Rocket Prism 5AC GEN2 com antenas RD-5G31-AC.

ou

airFiberX AF-5X com antenas AF-5G30-S45.

encontrei esse link da UBNT que compara os dois rádios, segundo o próprio site da UBNT, o airFiberX teria alguns recursos tecnológicos que o torna melhor. ( https://help.ubnt.com/hc/en-us/artic...and-Rocket-5AC )


Obrigado.

Everton Nunes.
Aux. Tec. LCR.

----------


## fhayashi

Que eu me lembre, vc queria passar mais de 200 megas nesse enlace.

Então, vai para airfiber ou procura um Licenciado.

----------


## nuneseverton

Grande fhayashi, esse é outro enlace de apenas 7,5 km que também terá o mesmo volume dados citado naquele primeiro post.

O primeiro que citei aqui no fórum terá 13 km.

Queria entender porque a UBNT faz dois rádio similares!..

Obrigado

----------


## Luspmais

> Boa tarde a todos,
> 
> Estou pretendendo montar um enlace de 7,5 km ( visada limpa ) para passar CFTV, Telefonia e dados.
> 
> Qual destes equipamentos seria mais indicado:
> 
> Rocket Prism 5AC GEN2 com antenas RD-5G31-AC.
> 
> ou
> ...


Estamos montado 2 enlaces, 1º com AirFiber e o 2º com Rocket AirPrism, usando antenas Dish LW de 30Dbi, os 2 tem 20km.

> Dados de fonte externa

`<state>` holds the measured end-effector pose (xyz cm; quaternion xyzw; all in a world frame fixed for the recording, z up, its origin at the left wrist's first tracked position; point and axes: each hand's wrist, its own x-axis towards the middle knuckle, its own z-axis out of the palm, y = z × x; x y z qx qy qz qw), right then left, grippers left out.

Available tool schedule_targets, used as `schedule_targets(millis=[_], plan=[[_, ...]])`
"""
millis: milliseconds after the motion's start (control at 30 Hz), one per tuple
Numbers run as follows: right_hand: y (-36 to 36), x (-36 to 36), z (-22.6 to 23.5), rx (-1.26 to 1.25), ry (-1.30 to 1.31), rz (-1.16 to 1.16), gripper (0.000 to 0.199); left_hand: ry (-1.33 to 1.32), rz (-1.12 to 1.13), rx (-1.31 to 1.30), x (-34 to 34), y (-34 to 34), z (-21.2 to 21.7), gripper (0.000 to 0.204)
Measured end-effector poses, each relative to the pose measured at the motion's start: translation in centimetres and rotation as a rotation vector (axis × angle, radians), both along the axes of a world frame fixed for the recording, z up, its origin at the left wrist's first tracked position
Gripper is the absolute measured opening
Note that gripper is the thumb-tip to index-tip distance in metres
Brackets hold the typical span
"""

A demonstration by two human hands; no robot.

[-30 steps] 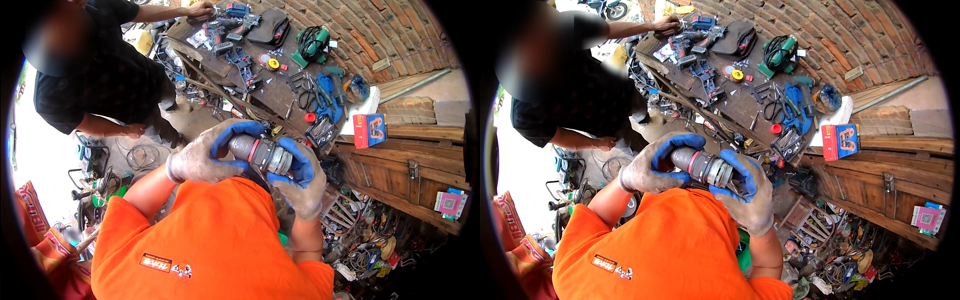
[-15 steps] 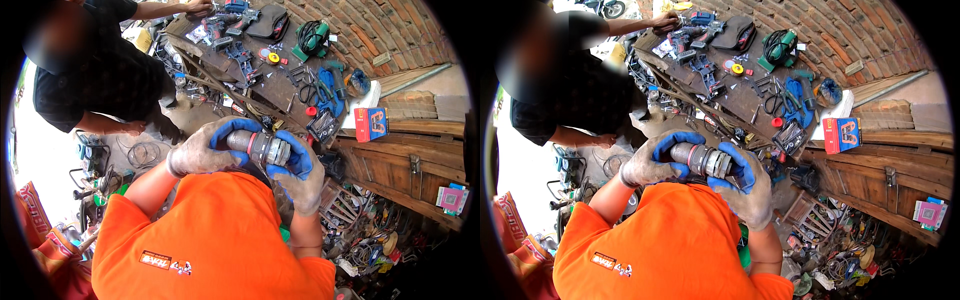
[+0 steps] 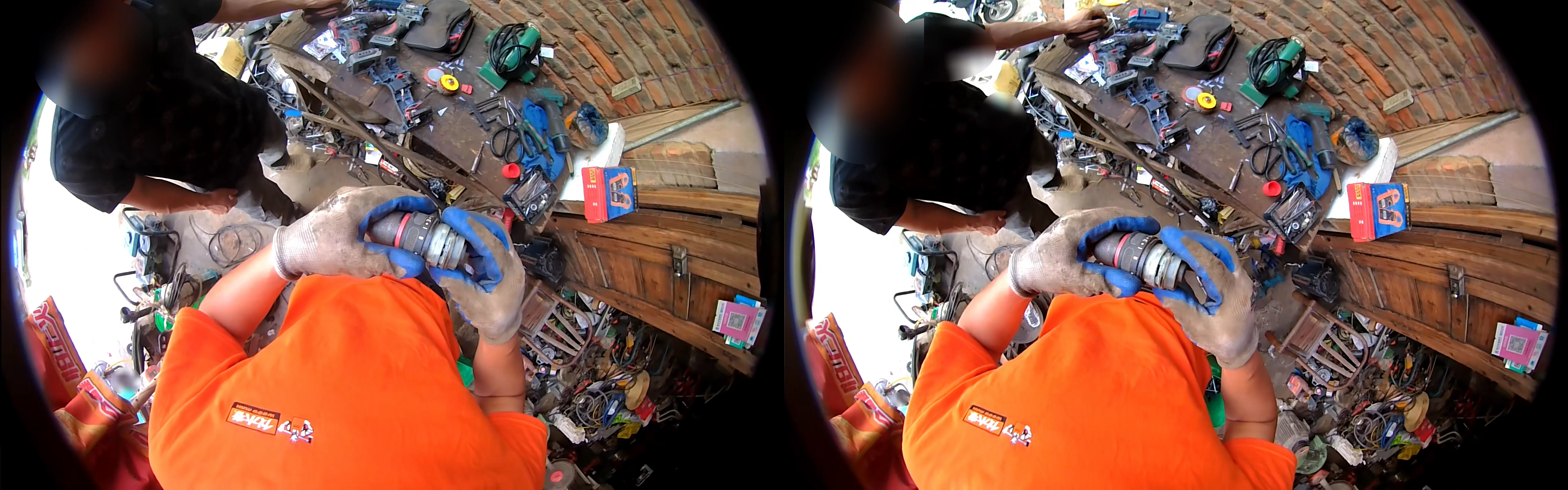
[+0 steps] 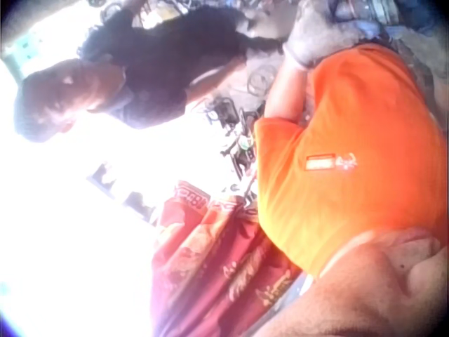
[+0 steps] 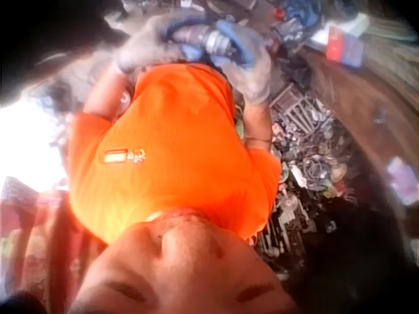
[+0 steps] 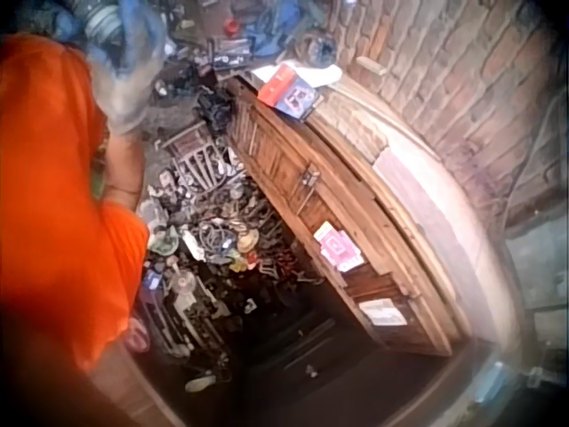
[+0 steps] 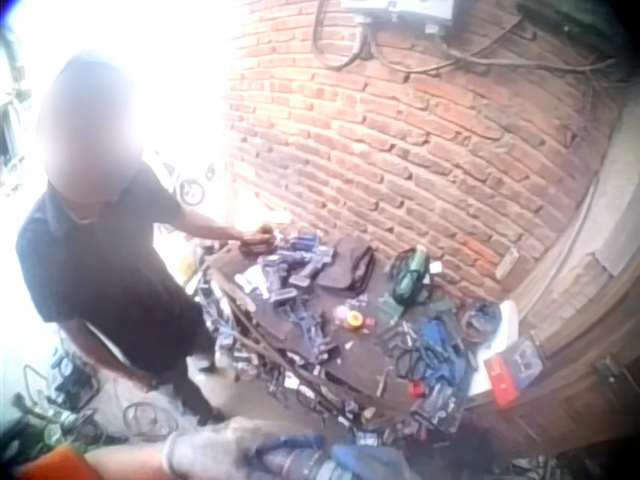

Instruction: The person sits on the floor and disassembles a small electric motor by hand, removing the outer casing and internal components. They use pliers to extract a small metal ring from the motor housing and place the disassembled parts on a nearby workbench.

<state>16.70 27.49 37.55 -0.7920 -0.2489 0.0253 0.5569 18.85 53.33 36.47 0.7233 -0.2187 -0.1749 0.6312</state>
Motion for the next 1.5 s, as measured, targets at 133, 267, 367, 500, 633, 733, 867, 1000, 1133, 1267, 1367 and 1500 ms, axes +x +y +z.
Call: schedule_targets(millis=[133,267,367,500,633,733,867,1000,1133,1267,1367,1500], plan=[[0.5,-0.7,-0.1,-0.007,-0.021,-0.083,0.067,-0.117,0.035,0.028,-0.1,0.1,0.2,0.077],[0.1,-0.1,0.9,-0.012,-0.104,0.003,0.069,-0.084,0.032,-0.023,-0.3,0.3,0.1,0.086],[0.2,0.1,1.4,-0.093,-0.168,0.015,0.071,-0.128,0.04,-0.051,-0.2,0.2,-0.3,0.084],[0.3,0.0,1.8,-0.133,-0.165,-0.003,0.072,-0.045,0.032,-0.143,-0.3,0.0,-0.6,0.078],[0.8,0.1,2.9,-0.196,-0.187,0.009,0.07,0.236,-0.012,-0.374,-0.5,-0.1,-1.8,0.079],[1.0,-0.1,3.0,-0.224,-0.073,-0.017,0.073,0.349,-0.056,-0.411,-0.7,0.1,-2.7,0.083],[1.2,0.0,3.2,-0.233,-0.055,-0.012,0.078,0.469,-0.074,-0.521,-1.1,-0.2,-4.1,0.086],[1.1,0.0,3.6,-0.212,-0.032,0.019,0.082,0.508,-0.077,-0.571,-1.1,-0.2,-4.0,0.086],[1.0,0.1,3.7,-0.216,-0.042,0.047,0.083,0.502,-0.094,-0.575,-1.1,0.0,-4.1,0.083],[1.2,0.3,4.0,-0.262,-0.124,0.069,0.075,0.451,-0.083,-0.59,-1.2,-0.1,-4.3,0.081],[1.4,0.2,4.2,-0.286,-0.108,0.056,0.068,0.37,-0.061,-0.526,-1.1,-0.1,-4.5,0.08],[1.3,0.0,4.0,-0.326,-0.086,0.027,0.064,0.332,-0.016,-0.499,-1.3,-0.4,-3.8,0.077]])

Amanhã terminamos e posto o resultado.

----------


## nuneseverton

Bom dia Srs.

Ok @*Luspmais*,

Estamos no aguardo dos resultados.

Aproveitando a oportunidade faço uma novo questionamento a todos.

Antes peço até desculpas pela minha pergunta talvez um pouco atrapalhada mas vamos que vamos:

Pergunta:

Qual a forma correta de calcular o throughput de um enlace?

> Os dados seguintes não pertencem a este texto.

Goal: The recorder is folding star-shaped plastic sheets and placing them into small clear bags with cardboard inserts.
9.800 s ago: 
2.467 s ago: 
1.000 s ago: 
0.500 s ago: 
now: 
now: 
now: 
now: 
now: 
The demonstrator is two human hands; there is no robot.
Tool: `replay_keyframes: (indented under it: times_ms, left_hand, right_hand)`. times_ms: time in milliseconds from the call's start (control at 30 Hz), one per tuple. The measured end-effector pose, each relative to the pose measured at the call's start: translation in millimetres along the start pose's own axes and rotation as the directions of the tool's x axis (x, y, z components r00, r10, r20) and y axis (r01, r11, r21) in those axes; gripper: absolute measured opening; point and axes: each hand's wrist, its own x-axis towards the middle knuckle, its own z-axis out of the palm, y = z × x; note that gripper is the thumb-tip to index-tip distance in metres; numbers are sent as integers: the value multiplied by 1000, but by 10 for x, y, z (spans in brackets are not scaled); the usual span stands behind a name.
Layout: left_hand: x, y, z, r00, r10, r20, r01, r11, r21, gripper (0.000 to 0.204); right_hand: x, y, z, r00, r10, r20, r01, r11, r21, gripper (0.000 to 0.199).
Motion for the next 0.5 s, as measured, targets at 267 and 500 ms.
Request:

Seria a média da soma do throughput do Tx + Rx.

ou

Seria simplesmente o resultado da soma do throughput do Tx + Rx.

Pergunto isto porque tenho presenciado bastante nos fóruns a utilização do termo "agregado", aí fico confuso...


Obrigado.

----------


## Luspmais

Fechamos o link, porém estamos com muita interferencia em uma das pontas. Até agora conseguimos passar 140Mb apenas em um sentido. Configuramos com 75% para este e 25% para outro sentido (Down e Up).

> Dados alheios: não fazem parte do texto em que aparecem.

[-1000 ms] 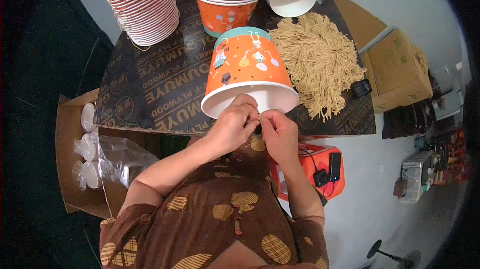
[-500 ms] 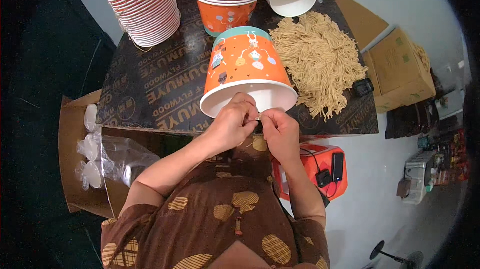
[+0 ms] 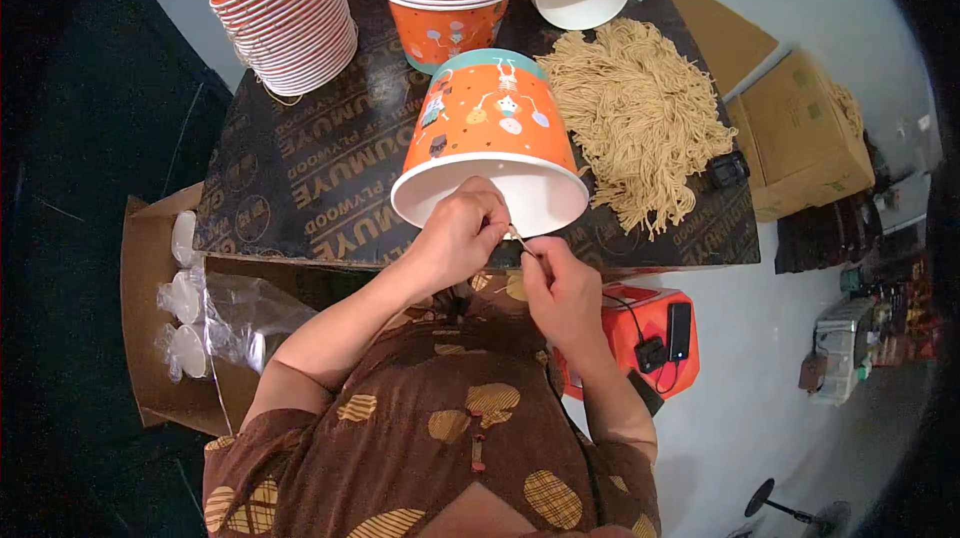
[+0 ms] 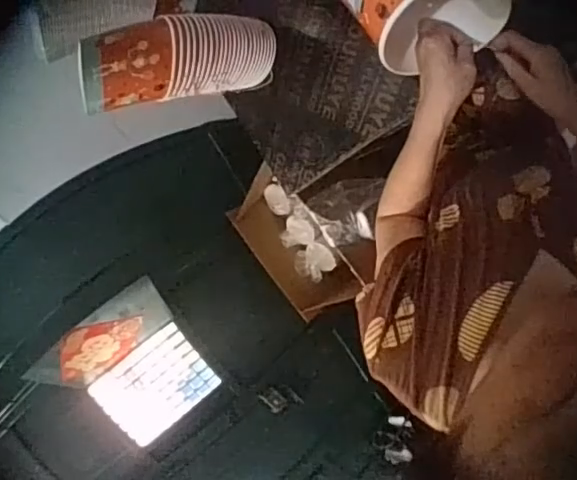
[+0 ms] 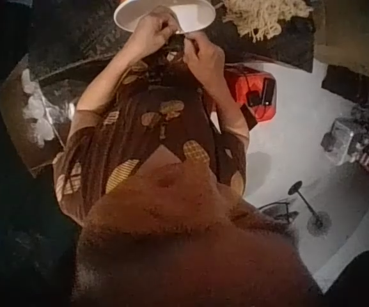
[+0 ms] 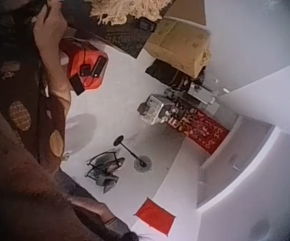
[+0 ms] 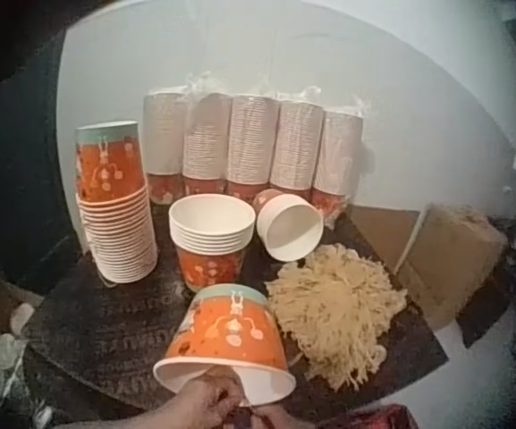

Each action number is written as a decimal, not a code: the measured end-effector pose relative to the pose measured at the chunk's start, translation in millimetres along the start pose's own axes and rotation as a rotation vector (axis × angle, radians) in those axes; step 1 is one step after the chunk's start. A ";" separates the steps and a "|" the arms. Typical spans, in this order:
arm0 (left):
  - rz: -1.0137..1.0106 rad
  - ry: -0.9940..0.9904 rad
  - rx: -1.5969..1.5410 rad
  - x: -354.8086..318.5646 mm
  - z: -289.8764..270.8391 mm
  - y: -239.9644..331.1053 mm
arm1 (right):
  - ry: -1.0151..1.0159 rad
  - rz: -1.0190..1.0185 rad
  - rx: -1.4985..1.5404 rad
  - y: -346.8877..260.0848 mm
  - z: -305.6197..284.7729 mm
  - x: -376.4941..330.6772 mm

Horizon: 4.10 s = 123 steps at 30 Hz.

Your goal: Attaching string handles to decorative paper buckets for packaging.

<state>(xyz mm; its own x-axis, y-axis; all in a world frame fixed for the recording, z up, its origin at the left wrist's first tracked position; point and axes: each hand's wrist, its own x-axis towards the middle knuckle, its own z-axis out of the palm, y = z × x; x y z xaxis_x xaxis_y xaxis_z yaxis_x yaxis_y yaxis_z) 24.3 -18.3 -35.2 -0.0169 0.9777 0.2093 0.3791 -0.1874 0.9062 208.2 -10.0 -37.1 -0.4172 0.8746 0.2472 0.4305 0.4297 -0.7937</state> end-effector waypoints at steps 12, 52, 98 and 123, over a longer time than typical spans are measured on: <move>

No outro enlace, com Rocket AC Prism, conseguimos 220Mb de sentido Down (é o que importa neste projeto), porém é um lugar remoto com pouca interferencia.

----------


## nuneseverton

Caro @*Luspmais*,

No datasheet dos rádios tem umas orientações bem bacana sobre a utilização adequada da modulação relacionada a largura de canal e sensibilidade do sinal.

Valeu.

----------


## fhayashi

> Fechamos o link, porém estamos com muita interferencia em uma das pontas. Até agora conseguimos passar 140Mb apenas em um sentido. Configuramos com 75% para este e 25% para outro sentido (Down e Up).
> 
> No outro enlace, com Rocket AC Prism, conseguimos 220Mb de sentido Down (é o que importa neste projeto), porém é um lugar remoto com pouca interferencia.


20km com muita interferência e passando 140mbps está show em 5,8ghz.

----------


## Luspmais

> Caro @*Luspmais*,
> 
> No datasheet dos rádios tem umas orientações bem bacana sobre a utilização adequada da modulação relacionada a largura de canal e sensibilidade do sinal.
> 
> Valeu.


Já havia visto, porém em campo a conversa é outra, estamos com sinal de -61 e a modulação fica entre 4 e 6.

----------


## Luspmais

Segue:

----------


## nuneseverton

@*Luspmais* boa tarde,

Tu não conseguiu colocar em 8x? acho que irá passar mais banda...

Valeu.

----------


## nuneseverton

Você está usando antenas de 30dBi né isso, acho que poderia aumentar um pouco valor do EIRP.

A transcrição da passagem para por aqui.